**EXTRACTED RECORDS**
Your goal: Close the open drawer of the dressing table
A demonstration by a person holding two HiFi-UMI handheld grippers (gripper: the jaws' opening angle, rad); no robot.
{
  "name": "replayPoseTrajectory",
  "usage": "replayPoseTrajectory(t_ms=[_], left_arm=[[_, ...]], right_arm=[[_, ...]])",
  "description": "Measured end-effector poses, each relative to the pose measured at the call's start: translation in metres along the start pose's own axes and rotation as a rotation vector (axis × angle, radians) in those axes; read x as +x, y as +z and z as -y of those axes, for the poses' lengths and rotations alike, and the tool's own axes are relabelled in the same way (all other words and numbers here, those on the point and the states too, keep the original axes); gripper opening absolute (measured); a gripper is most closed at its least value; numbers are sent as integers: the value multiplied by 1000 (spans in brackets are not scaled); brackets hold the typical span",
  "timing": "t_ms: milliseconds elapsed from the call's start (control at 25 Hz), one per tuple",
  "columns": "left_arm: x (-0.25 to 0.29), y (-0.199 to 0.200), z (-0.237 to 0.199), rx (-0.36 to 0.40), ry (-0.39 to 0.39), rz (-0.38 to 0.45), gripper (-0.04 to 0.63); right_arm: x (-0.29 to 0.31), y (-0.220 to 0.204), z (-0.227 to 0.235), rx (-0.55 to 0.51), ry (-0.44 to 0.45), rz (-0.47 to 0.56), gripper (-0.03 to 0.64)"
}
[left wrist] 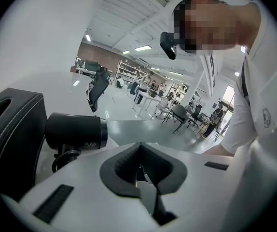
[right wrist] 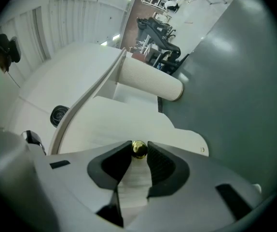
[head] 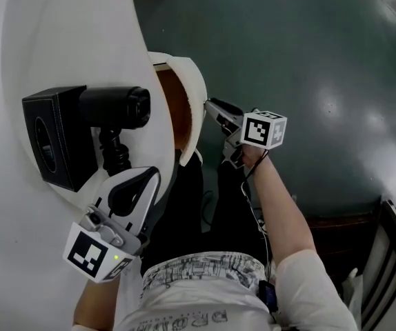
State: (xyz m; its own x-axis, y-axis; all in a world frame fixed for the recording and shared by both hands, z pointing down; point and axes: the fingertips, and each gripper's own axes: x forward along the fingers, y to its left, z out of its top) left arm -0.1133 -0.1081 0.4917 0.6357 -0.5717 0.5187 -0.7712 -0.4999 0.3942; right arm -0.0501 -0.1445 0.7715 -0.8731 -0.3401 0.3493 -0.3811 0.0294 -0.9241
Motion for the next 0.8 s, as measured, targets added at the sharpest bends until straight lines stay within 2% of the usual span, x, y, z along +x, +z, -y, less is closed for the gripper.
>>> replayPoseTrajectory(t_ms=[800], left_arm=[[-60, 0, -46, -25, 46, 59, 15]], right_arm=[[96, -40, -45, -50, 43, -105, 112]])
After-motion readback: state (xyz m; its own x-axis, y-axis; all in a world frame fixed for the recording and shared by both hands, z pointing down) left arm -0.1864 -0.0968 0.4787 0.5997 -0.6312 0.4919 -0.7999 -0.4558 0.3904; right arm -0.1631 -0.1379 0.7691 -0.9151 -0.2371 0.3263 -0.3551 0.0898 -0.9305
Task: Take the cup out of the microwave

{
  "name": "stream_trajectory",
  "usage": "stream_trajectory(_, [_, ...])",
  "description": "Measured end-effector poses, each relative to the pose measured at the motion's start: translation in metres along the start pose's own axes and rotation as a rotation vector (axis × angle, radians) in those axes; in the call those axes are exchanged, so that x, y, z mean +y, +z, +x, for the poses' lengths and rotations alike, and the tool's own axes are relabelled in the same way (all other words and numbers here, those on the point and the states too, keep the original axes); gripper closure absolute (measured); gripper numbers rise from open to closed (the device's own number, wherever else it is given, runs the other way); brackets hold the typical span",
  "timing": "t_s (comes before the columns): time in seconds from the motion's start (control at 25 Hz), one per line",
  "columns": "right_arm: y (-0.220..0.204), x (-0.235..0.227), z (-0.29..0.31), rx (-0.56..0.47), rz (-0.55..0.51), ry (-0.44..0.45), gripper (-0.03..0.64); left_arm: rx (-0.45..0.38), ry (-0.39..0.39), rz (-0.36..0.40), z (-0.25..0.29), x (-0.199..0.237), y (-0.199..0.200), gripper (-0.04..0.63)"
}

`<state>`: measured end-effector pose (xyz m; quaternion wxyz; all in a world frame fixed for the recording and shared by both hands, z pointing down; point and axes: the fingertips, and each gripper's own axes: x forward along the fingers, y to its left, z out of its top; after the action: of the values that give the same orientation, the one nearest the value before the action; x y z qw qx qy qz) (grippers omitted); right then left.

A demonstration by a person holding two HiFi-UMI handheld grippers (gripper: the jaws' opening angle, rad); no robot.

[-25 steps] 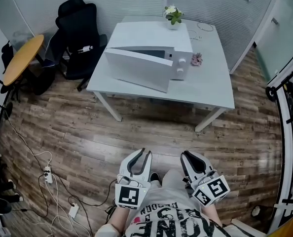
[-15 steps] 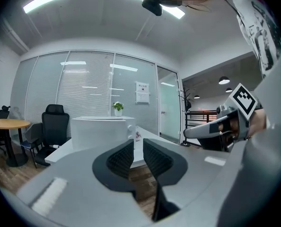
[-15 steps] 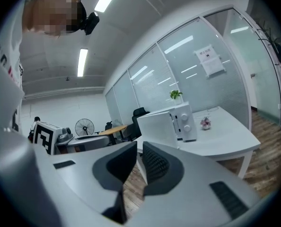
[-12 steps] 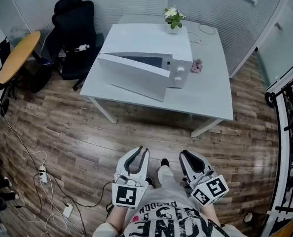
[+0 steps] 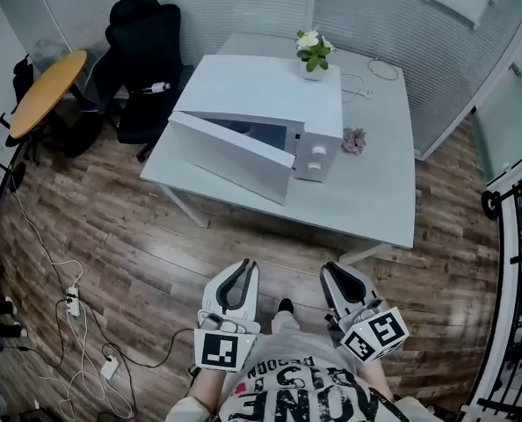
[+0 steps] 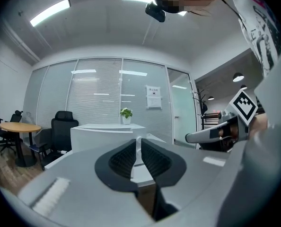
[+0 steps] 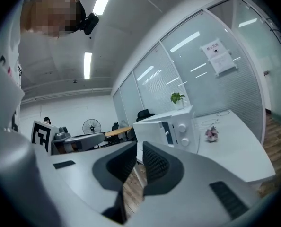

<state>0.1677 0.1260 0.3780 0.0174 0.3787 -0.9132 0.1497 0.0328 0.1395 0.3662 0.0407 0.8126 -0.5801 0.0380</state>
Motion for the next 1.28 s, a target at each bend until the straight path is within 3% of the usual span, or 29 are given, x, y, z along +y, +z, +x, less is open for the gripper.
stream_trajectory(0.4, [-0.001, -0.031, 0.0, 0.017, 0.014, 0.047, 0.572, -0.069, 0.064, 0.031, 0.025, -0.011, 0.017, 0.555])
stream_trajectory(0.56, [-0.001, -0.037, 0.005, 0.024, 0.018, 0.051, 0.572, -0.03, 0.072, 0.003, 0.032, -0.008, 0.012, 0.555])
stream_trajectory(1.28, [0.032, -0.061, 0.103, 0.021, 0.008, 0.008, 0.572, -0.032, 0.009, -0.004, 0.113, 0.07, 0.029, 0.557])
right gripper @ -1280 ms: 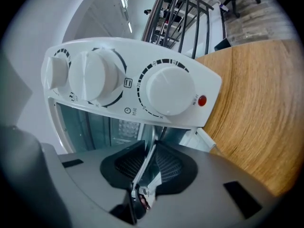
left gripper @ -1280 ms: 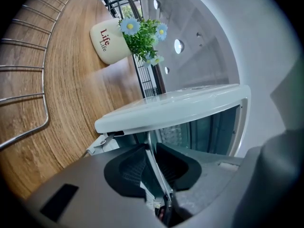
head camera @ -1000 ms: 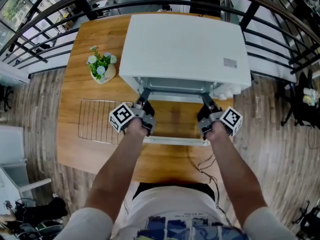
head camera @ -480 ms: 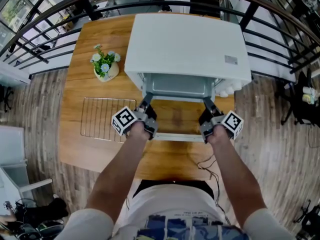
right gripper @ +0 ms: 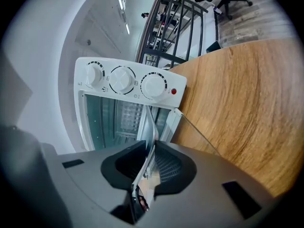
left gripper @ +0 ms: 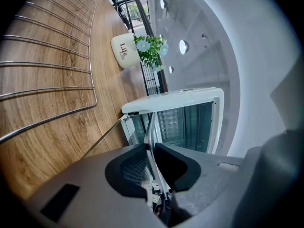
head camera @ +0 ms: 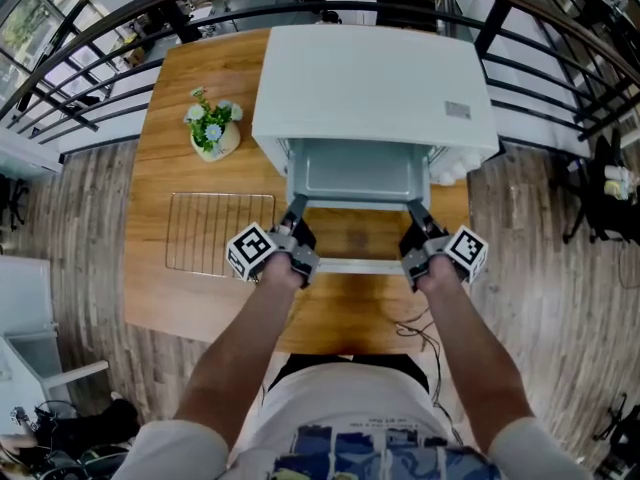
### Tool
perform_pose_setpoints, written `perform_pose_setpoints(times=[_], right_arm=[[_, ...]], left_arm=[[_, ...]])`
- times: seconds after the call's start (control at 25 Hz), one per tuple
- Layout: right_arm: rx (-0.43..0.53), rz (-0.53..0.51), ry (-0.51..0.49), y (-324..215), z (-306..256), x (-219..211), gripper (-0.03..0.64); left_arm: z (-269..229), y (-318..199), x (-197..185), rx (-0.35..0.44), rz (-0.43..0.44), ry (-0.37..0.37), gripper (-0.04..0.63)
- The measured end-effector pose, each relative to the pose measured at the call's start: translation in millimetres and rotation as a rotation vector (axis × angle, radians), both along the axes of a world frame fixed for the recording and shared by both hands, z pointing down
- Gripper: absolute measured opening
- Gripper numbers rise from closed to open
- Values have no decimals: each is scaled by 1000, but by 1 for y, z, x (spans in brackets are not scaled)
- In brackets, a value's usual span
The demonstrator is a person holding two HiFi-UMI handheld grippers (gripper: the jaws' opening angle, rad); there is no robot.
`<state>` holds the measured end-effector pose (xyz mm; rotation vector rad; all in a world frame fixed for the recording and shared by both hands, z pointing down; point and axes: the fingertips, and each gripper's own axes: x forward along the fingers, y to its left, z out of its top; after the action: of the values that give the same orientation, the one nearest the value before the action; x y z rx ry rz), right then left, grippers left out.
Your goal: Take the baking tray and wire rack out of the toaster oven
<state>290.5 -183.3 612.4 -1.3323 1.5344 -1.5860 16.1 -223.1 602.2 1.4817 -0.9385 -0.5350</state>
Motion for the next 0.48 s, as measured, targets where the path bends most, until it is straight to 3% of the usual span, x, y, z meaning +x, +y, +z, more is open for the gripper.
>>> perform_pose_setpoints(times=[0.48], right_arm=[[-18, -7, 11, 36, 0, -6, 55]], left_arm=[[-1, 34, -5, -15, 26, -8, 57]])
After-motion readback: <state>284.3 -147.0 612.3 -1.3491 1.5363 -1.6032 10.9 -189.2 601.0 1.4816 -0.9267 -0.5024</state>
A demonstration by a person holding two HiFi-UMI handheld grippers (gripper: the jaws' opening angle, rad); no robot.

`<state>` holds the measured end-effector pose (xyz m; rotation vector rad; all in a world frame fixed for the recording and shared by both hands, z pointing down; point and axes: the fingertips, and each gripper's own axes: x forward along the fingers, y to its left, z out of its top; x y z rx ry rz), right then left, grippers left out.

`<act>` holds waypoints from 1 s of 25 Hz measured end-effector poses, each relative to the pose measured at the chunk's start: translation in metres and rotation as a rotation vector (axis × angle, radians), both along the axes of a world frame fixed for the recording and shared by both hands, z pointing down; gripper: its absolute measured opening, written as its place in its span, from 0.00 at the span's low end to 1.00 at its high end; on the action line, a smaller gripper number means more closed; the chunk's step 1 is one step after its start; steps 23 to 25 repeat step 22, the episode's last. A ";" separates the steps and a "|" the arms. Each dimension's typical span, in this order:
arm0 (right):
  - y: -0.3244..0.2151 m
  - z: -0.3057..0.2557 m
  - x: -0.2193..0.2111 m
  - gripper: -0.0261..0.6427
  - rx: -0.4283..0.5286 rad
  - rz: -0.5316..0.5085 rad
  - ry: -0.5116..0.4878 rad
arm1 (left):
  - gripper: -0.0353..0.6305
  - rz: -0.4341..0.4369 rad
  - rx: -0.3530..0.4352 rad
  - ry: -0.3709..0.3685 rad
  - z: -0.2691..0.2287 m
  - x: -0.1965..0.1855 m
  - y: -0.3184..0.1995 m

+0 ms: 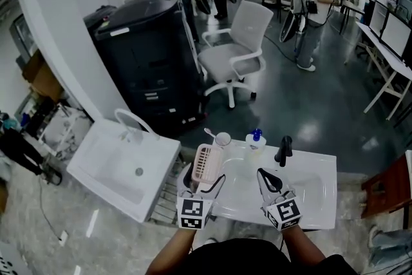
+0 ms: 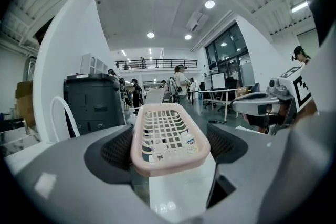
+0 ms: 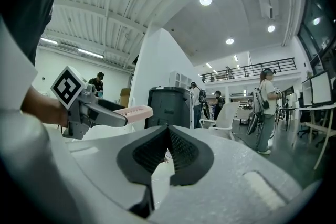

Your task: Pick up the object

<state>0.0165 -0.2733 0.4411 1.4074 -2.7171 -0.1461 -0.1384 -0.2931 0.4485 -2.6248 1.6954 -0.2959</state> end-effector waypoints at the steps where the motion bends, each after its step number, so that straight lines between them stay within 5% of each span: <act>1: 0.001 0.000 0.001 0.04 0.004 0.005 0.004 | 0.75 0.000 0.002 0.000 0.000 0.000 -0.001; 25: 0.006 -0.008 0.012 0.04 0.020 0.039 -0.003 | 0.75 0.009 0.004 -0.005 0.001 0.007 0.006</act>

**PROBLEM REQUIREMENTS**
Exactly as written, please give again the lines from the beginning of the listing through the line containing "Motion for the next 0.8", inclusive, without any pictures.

**SOLUTION TO THIS PROBLEM**
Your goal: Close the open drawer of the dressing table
A demonstration by a person holding two HiFi-UMI handheld grippers (gripper: the jaws' opening angle, rad); no robot.
{
  "name": "replayPoseTrajectory",
  "usage": "replayPoseTrajectory(t_ms=[_], left_arm=[[_, ...]], right_arm=[[_, ...]])",
  "description": "Measured end-effector poses, each relative to the pose measured at the call's start: translation in metres along the start pose's own axes and rotation as a rotation vector (axis × angle, radians) in those axes; read x as +x, y as +z and z as -y of those axes, for the poses' lengths and rotations alike, and the tool's own axes are relabelled in the same way (all other words and numbers here, those on the point and the states too, keep the original axes); gripper opening absolute (measured); a gripper is most closed at its least value; numbers are sent as integers: the value multiplied by 1000 (spans in brackets are not scaled); brackets hold the typical span",
  "timing": "t_ms: milliseconds elapsed from the call's start (control at 25 Hz), one per tuple",
  "columns": "left_arm: x (-0.25 to 0.29), y (-0.199 to 0.200), z (-0.237 to 0.199), rx (-0.36 to 0.40), ry (-0.39 to 0.39), rz (-0.38 to 0.45), gripper (-0.04 to 0.63); right_arm: x (-0.29 to 0.31), y (-0.220 to 0.204), z (-0.227 to 0.235), rx (-0.55 to 0.51), ry (-0.44 to 0.45), rz (-0.47 to 0.56), gripper (-0.03 to 0.64)"
}
[left wrist] 
[right wrist] 
[head] 
State: (xyz m; its own x-axis, y-axis; all in a world frame fixed for the recording and shared by both hands, z pointing down; point and axes: the fingertips, and each gripper's own axes: x forward along the fingers, y to its left, z out of its top) left arm -0.1133 -0.1081 0.4917 0.6357 -0.5717 0.5187 -0.7712 -0.4999 0.3942; right arm -0.0501 -0.1445 0.7715 -0.8731 -0.3401 0.3493 -0.3811 0.0294 -0.9241
Motion for the next 0.8 s, as measured, targets added at the sharpest bends until straight lines stay within 2% of the usual span, x, y, z along +x, +z, -y, less is closed for the gripper.

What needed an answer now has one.